____ Data excerpt
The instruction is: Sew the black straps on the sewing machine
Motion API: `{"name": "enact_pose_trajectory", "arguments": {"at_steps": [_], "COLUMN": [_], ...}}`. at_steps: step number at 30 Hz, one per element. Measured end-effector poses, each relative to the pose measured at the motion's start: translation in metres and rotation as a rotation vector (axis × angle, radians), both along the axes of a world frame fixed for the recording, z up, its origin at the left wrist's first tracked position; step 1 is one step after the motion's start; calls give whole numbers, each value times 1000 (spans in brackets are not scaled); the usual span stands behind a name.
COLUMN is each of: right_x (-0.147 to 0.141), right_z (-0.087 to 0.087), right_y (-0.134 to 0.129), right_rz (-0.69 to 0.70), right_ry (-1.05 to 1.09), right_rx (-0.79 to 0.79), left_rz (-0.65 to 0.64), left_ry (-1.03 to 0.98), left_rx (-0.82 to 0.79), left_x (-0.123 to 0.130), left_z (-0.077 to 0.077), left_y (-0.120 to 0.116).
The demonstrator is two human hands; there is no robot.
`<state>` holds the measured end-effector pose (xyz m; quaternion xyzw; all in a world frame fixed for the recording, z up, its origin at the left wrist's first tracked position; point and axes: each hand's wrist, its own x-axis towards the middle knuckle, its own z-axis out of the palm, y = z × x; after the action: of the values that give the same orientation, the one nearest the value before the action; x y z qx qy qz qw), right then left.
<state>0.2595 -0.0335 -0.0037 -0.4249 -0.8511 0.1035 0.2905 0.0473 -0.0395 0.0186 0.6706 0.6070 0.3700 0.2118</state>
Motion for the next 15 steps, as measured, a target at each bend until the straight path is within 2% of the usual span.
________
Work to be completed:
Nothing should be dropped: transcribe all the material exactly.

Reply:
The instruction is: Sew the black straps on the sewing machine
Motion API: `{"name": "enact_pose_trajectory", "arguments": {"at_steps": [_], "COLUMN": [_], ...}}`. at_steps: step number at 30 Hz, one per element. Measured end-effector poses, each relative to the pose measured at the motion's start: translation in metres and rotation as a rotation vector (axis × angle, radians), both along the axes of a world frame fixed for the recording, z up, its origin at the left wrist's first tracked position; step 1 is one step after the motion's start; calls give whole numbers, each value times 1000 (spans in brackets are not scaled); the usual span stands behind a name.
COLUMN is each of: right_x (-0.147 to 0.141), right_z (-0.087 to 0.087), right_y (-0.134 to 0.129), right_rz (-0.69 to 0.70), right_ry (-1.05 to 1.09), right_rx (-0.79 to 0.79), left_rz (-0.65 to 0.64), left_ry (-1.03 to 0.98), left_rx (-0.82 to 0.79), left_x (-0.123 to 0.130), left_z (-0.077 to 0.077), left_y (-0.120 to 0.116).
The demonstrator is two human hands; there is no robot.
`<state>` holds the measured end-effector pose (xyz m; quaternion xyzw; all in a world frame fixed for the recording, z up, its origin at the left wrist's first tracked position; point and axes: each hand's wrist, its own x-axis towards the middle knuckle, its own z-axis out of the palm, y = z × x; after the action: of the values that give the same orientation, the one nearest the value before the action; x y z qx qy qz qw), right then left.
<state>0.2595 -0.0335 -0.0037 -0.4249 -0.8511 0.1035 0.2905 0.0473 -0.0395 0.0186 0.6706 0.6070 0.3700 0.2118</state>
Motion for the next 15 steps, as measured, a target at each bend until the straight path is within 2% of the usual span.

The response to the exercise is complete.